*** Block opens ***
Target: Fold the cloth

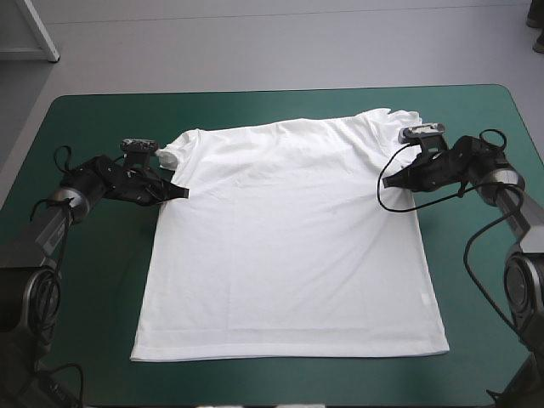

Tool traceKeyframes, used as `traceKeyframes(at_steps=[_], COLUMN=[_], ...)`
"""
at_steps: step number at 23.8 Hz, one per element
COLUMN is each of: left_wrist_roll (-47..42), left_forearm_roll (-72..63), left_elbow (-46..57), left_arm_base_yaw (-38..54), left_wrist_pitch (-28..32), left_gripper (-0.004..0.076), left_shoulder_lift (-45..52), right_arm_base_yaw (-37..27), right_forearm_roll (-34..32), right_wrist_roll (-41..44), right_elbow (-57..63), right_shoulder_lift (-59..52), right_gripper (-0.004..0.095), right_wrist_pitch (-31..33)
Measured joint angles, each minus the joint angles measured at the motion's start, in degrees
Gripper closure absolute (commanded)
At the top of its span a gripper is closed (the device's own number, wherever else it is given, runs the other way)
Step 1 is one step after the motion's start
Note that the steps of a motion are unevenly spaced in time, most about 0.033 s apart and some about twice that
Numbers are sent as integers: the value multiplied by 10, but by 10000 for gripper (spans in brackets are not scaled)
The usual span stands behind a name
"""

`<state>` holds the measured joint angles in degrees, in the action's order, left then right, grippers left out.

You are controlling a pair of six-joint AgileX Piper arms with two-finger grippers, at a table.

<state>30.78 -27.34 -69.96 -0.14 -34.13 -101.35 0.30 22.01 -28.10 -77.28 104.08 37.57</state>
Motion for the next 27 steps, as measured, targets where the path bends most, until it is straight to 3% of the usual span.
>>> traceKeyframes(at_steps=[4,11,23,27], left_wrist_roll=[0,-1,-16,-42], left_forearm_roll=[0,1,13,48], left_elbow=[-9,-110,-344,-355], left_arm_base_yaw=[0,0,0,0], left_wrist_pitch=[30,24,-26,-30], left_gripper=[705,705,705,705], left_shoulder_lift=[77,142,179,174], right_arm_base_yaw=[0,0,0,0], right_forearm_roll=[1,15,15,15], right_wrist_roll=[-2,-6,-8,-8], right_elbow=[-51,-168,-329,-335], right_shoulder_lift=[-63,-122,-217,-212], right_gripper=[922,922,922,922], right_wrist_pitch=[0,37,69,71])
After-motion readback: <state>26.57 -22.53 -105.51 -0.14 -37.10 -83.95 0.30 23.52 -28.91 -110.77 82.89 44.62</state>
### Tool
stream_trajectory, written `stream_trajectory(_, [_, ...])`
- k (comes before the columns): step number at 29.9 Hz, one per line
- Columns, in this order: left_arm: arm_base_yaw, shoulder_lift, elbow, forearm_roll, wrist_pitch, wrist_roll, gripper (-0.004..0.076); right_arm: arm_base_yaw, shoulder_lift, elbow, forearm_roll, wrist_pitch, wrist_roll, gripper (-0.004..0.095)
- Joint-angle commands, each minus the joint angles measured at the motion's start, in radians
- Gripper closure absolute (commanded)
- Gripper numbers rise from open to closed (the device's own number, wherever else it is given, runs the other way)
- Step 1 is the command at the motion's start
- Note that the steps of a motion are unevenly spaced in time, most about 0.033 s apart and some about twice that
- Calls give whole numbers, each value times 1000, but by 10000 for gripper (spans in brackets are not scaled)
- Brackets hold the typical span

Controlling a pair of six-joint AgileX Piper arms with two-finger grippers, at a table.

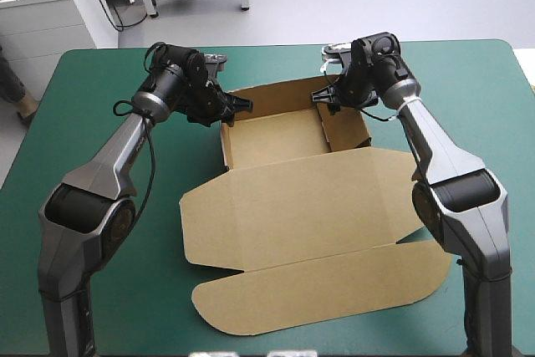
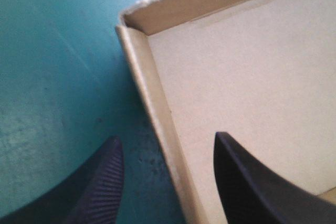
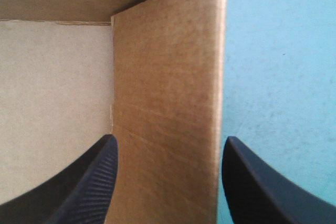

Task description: Fold the box

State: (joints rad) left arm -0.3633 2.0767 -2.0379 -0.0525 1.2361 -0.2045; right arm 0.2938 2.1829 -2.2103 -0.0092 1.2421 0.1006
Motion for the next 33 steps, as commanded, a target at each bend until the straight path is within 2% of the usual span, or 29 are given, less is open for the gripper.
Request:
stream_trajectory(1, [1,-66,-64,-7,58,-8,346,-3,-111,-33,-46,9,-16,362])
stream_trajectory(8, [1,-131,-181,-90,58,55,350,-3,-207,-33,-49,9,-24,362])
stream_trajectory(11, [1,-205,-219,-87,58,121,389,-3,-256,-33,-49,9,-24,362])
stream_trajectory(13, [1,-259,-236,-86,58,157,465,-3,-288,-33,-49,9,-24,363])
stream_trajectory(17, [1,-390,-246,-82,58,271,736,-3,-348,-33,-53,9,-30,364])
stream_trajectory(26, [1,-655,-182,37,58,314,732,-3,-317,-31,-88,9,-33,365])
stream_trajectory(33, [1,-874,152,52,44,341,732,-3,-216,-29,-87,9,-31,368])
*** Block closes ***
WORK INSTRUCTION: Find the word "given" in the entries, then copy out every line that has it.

SOLUTION:
At the top of its span a gripper is closed (the device's own number, wherever else it is given, runs the other way)
- Gripper numbers rise from open to closed (the device's own number, wherever else it is given, runs the other way)
Motion for the next 33 steps, as commanded, a target at each bend until the straight path is within 2% of the usual span, or 29 are given, less is open for the gripper.

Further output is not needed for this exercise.